━━━ Source material ━━━

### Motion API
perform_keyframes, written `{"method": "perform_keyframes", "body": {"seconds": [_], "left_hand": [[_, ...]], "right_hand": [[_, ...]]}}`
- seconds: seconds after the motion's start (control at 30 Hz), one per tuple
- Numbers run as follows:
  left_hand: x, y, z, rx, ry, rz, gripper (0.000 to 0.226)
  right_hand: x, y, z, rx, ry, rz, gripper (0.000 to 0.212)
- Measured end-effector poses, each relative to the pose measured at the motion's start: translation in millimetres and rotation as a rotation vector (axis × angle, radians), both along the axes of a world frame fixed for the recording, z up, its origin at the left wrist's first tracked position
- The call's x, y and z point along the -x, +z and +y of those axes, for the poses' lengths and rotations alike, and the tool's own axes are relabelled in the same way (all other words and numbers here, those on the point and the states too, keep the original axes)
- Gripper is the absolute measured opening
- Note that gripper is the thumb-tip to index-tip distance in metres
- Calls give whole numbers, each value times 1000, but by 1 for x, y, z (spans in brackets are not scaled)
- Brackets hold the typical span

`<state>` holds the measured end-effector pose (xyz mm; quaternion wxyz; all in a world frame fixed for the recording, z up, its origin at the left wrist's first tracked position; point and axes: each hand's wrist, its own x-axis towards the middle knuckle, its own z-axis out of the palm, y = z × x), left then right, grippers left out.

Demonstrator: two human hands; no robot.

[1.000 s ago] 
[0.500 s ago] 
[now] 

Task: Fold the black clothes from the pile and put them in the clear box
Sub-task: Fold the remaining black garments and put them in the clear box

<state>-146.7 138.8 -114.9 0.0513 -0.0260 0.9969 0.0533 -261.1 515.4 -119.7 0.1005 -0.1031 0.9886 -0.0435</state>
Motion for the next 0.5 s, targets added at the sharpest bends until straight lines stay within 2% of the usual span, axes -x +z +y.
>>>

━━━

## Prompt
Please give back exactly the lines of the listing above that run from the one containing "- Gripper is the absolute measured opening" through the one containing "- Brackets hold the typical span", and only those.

## Response to this task
- Gripper is the absolute measured opening
- Note that gripper is the thumb-tip to index-tip distance in metres
- Calls give whole numbers, each value times 1000, but by 1 for x, y, z (spans in brackets are not scaled)
- Brackets hold the typical span

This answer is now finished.